Replied to KevinHodgson on Twitter (Twitter)
“I wanted to add images to represent uncertainty for my Song for An Uncertain Time that I created this morning as a soundtrack to the days, so I turned to Creative Commons blend tool by @johnjohnston and it was perfect -- just enough off-balanced images ... #ds106 #clmooc https://t.co/j5za34QrJW”
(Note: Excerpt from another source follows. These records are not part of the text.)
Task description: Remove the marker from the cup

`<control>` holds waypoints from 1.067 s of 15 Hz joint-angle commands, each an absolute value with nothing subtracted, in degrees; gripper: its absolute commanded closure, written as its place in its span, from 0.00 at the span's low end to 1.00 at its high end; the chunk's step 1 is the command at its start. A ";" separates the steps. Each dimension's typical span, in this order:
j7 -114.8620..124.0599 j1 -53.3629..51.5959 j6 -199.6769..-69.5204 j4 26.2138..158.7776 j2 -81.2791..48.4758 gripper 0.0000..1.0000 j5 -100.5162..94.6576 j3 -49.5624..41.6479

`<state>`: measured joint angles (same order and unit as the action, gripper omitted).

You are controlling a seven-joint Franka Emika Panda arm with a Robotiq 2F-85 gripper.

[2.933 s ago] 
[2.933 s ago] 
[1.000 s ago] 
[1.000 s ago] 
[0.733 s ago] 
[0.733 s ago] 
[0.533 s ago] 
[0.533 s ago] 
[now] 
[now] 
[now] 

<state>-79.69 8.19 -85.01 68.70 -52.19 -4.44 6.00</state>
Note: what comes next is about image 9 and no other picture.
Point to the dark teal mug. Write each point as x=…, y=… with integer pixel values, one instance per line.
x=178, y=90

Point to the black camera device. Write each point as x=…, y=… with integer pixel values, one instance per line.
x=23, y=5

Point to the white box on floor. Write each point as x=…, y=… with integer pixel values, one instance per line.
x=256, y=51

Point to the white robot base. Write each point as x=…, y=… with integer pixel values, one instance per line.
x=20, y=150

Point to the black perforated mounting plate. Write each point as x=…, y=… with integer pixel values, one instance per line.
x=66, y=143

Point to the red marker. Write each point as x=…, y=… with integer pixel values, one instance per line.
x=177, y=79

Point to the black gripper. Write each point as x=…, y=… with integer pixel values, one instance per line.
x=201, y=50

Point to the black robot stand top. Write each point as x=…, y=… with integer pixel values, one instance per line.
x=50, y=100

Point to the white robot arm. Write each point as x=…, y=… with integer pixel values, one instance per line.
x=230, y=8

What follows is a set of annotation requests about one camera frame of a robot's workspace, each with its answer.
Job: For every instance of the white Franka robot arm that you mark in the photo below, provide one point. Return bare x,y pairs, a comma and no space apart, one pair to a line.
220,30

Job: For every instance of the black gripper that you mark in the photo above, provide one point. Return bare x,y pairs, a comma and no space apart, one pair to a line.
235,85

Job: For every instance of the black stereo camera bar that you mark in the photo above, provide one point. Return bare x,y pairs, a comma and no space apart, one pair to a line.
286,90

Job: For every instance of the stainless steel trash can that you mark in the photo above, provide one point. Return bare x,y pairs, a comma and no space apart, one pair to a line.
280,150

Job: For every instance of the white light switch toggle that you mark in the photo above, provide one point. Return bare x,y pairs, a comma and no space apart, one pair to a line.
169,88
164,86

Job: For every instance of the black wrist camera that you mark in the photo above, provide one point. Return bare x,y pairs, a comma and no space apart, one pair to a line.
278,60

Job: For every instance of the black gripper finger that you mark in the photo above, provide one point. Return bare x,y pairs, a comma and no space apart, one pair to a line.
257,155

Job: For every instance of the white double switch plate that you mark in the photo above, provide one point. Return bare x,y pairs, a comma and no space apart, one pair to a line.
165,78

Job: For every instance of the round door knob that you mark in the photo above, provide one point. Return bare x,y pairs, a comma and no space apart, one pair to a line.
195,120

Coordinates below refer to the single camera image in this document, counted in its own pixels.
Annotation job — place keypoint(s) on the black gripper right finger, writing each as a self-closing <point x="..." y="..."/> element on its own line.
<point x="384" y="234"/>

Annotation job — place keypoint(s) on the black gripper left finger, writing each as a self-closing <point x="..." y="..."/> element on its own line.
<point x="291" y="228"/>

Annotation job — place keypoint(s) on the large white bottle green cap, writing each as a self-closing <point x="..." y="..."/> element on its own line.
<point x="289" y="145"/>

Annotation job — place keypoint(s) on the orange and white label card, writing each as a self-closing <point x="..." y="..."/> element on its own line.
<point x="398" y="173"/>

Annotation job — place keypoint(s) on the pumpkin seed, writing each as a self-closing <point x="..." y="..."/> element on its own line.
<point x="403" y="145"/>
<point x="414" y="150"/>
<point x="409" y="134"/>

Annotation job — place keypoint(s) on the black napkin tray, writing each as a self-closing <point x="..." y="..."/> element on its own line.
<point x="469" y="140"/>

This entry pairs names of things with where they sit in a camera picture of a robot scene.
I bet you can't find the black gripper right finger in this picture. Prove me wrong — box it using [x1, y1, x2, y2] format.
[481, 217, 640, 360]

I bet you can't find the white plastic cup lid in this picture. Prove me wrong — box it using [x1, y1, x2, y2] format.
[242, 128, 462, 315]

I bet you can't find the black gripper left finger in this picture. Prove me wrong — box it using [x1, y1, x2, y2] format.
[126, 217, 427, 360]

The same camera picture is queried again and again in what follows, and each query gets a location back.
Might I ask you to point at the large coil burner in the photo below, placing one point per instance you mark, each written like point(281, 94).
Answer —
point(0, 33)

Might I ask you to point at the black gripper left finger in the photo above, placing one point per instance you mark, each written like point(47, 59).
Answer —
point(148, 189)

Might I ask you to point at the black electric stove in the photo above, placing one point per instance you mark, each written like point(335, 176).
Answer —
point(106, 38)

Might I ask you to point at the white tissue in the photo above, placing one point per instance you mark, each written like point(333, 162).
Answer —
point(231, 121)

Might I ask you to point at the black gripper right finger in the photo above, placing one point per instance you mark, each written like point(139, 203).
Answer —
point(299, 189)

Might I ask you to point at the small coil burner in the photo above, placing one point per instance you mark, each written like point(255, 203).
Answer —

Kevin, I am delighted that my wee toy could be part of making something this lovely. Thanks for the mention!

 

Replied to What I learned from getting back on ds106radio (bavatuesdays)
As I listen to Nigel Robertson (@easegill) spinning the tunes from New Zealand while I type these works, I am reminded of how much I love ds106radio—the little radio station Grant Potter prop…

Hi Jim,
When Nicecast went away I moved to Audio Hijack for the #ds106radio inspired Radio Edutalk.
It took a while to get my head round it but:
https://johnjohnston.info/blog/audio-hijack/
is a screenshot of my setting for broadcasting a skype call
As far as I remember I took only the right channel to my headphones to avoid hearing myself.

Oh and
https://apps.apple.com/gb/app/pocketstreamer/id1454181572

iOS app that I think should work with DS106 radio and is free,

Replied to Professor Ian Donald on Twitter (Twitter)
“8. Schools: Kids generally won’t get very ill, so the govt can use them as a tool to infect others when you want to increase infection. When you need to slow infection, that tap can be turned off – at that point they close the schools. Politically risky for them to say this.”

Really interesting thread about the uk Coronavirus strategy from Professor Ian Donald comes with disclaimer.

Roughly the government want to control the spread of the virus letting the less vulnerable catch it and gain immunity while protecting the more vulnerable.

Schools: Kids generally won’t get very ill, so the govt can use them as a tool to infect others when you want to increase infection. When you need to slow infection, that tap can be turned off – at that point they close the schools. Politically risky for them to say this. link

Does this throw older and vulnerable school staff under the bus? Asking for a friend.

Watching Higher Ed from afar and seeing some discussion of online teaching, in the face of the coronavirus, from school teachers, Alan’s post is really valuable.

But really, if I was helping folks, my suggestion an strategy would be… do as little as possible online. Use online for communicating, caring, attending to people’s needs, but not really for being the “course”. Flip that stuff outside.

I am reading that along with: HEWN, No. 344 – HEWN (Hack Education Weekly Newsletter):

‘This may be our moment,’ ed-tech folks exclaim, giddily sharing lists of their favorite digital learning tools (with little concern, it seems for questions of accessibility, privacy, or security) and tips for quickly moving ‘to the cloud.’

In schools I have no doubt that there are some (more than some?) classes that are already tooled up and are fortunate that their pupils all have good access, practised with the software and  savvy parents and teachers. If not diving into high bandwidth apps or ones that need the ability to navigate a complex UI might not work that well.

Athole has been teaching primary online for 6 weeks:

I suspect his pupils might have better home kit, access and tech support? Athole I’d love to know.

My thoughts at the moment are, unless there are school, LA or national diktats :

  1. A place to post stuff that is easy for me and familiar for the pupils (for us most probably a blog)
    On that the stuff might be:

    • Links to practise that the pupils are already familiar with, sumdog, some of my own pages, the odd quiz.
    • Ideas for open ending learning either on or offline.
    • Thing that can be done on paper or with easily available materials.
  2. A couple of lightweight ways for contact, email, which hopefully most parents will be able to support and possibly Teams, although not all my pupils can use Teams at home. I’ve only used it a couple of times in class to discuss comms software, I can usually communicate with most of my class by talking;-)

I am sure if I am in the situation of teaching from home my instincts would be make something, but I think that might serve my own itchs rather than my pupils.

I might be tempted to try a multiplayer Minecraft Edu edition as we have dipped our toes in it for maths work, but it might be quick tricky across different home networks. My pupils enthusiasm for the game might make it worth it.

I am glad I am not in the position of supporting pupils heading for exams.